I had one of those annoyingly cheerful childhoods, for the most part. We weren’t particularly poor or rich, and my brother and I were allowed to wallow in our imaginations as much as we liked. We were fed and clothed and had a lot of toys, with efforts at giving us a spiritual background that were just half-assed enough for us to shrug them off. I’m not saying my childhood was perfect—there was, I think, a normal portion of trauma, body horror, and emotional ruination (my people are Catholic, after all). But in general I had a great time building immensely complicated things with Legos, playing Pac Man, and eating elbow macaroni in meat sauce, a dish my Mother called Slumgolian.
So, being generally a very happy child up until the usual age when happiness becomes impossible (around 12), I naturally had to try and manufacture my own drama. Why should all the children of divorce get all the sympathy?
Attempt One: Hiding
Children are as a class of citizen pretty convinced that they are taken for granted. We figure out early on that we were brought into this world (purchased, most likely, probably from a catalog called TINY SERVANTS) solely to perform chores and other grunt work for our lazy parents. What about our needs? Those televisions aren’t going to watch themselves, after all.
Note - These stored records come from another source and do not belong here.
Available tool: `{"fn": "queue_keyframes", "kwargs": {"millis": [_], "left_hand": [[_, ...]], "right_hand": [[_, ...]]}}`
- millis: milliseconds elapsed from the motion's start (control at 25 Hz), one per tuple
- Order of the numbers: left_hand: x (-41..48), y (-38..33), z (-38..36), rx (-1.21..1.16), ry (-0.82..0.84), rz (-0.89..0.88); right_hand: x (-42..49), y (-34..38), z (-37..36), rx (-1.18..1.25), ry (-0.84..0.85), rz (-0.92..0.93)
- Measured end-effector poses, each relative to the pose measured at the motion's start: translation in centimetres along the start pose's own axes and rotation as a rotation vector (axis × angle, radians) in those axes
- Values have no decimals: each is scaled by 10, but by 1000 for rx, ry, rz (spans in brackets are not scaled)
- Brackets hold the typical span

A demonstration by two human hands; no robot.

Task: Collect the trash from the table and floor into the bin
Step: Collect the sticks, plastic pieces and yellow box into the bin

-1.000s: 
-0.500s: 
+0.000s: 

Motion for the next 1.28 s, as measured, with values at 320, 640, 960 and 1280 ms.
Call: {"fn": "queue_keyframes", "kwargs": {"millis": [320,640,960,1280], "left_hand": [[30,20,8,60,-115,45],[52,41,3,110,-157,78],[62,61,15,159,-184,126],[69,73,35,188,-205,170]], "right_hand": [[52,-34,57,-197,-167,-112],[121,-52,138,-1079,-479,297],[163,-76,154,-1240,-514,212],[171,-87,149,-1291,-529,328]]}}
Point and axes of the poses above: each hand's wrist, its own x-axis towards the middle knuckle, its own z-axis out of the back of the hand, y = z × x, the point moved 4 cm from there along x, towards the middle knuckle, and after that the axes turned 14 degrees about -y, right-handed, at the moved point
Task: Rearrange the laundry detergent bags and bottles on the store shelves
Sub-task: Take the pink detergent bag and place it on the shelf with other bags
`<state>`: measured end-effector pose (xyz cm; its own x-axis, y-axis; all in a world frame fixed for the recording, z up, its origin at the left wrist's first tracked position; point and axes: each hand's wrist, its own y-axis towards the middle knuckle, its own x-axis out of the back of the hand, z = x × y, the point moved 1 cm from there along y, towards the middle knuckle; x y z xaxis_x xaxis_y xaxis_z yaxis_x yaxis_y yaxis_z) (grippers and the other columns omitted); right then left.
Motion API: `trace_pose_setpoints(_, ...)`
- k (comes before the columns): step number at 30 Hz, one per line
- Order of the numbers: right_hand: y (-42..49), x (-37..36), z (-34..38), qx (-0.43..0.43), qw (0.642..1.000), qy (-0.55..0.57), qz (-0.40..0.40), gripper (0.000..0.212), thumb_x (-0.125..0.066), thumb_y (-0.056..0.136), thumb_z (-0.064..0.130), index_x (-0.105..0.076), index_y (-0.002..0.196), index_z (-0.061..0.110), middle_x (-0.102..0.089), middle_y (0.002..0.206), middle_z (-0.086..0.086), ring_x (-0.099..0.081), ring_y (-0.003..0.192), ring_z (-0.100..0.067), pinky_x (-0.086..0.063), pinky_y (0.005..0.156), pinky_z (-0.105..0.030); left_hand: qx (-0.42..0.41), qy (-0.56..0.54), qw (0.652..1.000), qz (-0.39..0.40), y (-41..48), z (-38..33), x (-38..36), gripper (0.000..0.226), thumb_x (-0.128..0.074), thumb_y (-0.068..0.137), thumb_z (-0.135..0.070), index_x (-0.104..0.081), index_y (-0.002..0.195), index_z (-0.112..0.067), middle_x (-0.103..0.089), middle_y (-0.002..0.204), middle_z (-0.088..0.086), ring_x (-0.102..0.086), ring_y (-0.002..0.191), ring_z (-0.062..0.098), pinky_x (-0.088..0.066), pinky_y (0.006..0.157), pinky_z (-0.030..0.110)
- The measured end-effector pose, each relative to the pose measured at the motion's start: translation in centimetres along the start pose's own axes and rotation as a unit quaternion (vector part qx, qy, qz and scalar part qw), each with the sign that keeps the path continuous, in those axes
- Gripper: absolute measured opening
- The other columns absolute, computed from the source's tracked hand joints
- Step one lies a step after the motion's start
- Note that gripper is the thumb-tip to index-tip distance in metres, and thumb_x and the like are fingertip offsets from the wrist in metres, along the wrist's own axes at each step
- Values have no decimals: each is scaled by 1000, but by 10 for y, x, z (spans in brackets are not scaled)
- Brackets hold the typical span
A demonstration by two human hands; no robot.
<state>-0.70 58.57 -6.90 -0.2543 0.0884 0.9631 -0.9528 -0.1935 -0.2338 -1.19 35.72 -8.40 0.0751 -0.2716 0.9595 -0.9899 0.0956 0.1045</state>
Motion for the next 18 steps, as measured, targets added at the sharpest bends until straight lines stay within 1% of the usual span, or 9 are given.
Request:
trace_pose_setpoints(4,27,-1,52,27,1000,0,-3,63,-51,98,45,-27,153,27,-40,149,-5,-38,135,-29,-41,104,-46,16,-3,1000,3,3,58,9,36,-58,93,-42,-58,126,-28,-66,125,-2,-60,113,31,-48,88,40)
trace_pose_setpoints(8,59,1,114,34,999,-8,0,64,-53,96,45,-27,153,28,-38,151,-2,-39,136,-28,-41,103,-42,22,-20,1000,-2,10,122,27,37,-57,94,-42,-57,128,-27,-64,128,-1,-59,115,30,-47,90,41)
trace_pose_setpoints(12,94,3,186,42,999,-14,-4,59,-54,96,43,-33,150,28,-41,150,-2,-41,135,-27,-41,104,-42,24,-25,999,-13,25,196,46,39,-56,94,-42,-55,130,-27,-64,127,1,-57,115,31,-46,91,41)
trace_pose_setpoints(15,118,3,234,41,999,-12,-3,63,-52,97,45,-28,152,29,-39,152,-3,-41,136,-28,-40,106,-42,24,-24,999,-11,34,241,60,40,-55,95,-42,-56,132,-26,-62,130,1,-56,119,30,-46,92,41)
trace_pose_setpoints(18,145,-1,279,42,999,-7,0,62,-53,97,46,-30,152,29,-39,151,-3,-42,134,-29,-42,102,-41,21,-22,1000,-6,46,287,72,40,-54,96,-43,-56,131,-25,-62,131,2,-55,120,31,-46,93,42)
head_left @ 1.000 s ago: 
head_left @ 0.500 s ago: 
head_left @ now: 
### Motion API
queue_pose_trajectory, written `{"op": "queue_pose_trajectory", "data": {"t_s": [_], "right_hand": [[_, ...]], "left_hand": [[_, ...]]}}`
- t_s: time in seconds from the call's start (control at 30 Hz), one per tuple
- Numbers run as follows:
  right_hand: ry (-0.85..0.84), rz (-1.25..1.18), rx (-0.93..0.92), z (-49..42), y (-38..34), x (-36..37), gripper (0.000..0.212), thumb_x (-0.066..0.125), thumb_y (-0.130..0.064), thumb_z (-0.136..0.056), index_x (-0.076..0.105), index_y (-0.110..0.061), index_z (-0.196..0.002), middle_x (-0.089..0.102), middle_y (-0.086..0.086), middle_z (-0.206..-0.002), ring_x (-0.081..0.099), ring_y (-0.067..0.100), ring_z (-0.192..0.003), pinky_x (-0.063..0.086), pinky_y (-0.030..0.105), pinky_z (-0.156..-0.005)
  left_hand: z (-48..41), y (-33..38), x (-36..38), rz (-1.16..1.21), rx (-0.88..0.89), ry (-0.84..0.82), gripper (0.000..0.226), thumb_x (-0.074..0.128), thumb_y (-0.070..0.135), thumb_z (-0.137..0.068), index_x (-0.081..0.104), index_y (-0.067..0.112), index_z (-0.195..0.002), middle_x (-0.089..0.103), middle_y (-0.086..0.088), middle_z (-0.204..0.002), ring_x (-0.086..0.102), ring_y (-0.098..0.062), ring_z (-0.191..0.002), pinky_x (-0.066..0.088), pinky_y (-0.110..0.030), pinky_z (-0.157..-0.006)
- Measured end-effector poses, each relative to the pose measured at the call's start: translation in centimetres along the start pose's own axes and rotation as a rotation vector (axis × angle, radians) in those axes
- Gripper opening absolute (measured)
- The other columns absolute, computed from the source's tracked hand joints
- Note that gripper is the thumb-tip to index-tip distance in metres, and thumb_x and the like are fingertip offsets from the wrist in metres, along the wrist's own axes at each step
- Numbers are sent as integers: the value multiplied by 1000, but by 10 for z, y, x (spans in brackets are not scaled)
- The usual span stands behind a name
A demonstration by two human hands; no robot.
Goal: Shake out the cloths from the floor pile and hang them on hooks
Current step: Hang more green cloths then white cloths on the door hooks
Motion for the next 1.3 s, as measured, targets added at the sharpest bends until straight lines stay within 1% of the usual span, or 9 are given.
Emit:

So at some point every single child in the universe hatches a simple plan: I will disappear, and when my parents realize I am missing there will be much sadness and tearing of clothing and regret. Or possibly a revelation that they aren’t human at all, but rather disgusting slitherbeasts from another dimension, which would explain a lot.
So, feeling unappreciated one day, I hid.
My master plan was not very masterful. I hid in my parents’ bedroom closet, for one, and they could probably hear my pudgy breathing in there. For two, I brought no provisions or entertainments. This made the hour or so I crouched in there seem much longer than it actually was, which in turn made the lack of reaction from the house more alarming and infuriating. I mean, I was missing. What the fuck were my parents doing?
Of course what they were doing was being completely unaware of my absence. I eventually gave up and sulked back into society, most probably because I needed a snack.
Attempt Two: The Runaway
Some times after the closet debacle, I hit on an improvement to my plan to inspire my parents to, you know, regret treating me like I was some sort of insufferable little prick of a child. I would run away, which had the extra dimension of actual absence I thought would push this plan over the top. I would go on an adventure, and when the police brought me home a few days later my parents would have learned a serious lesson.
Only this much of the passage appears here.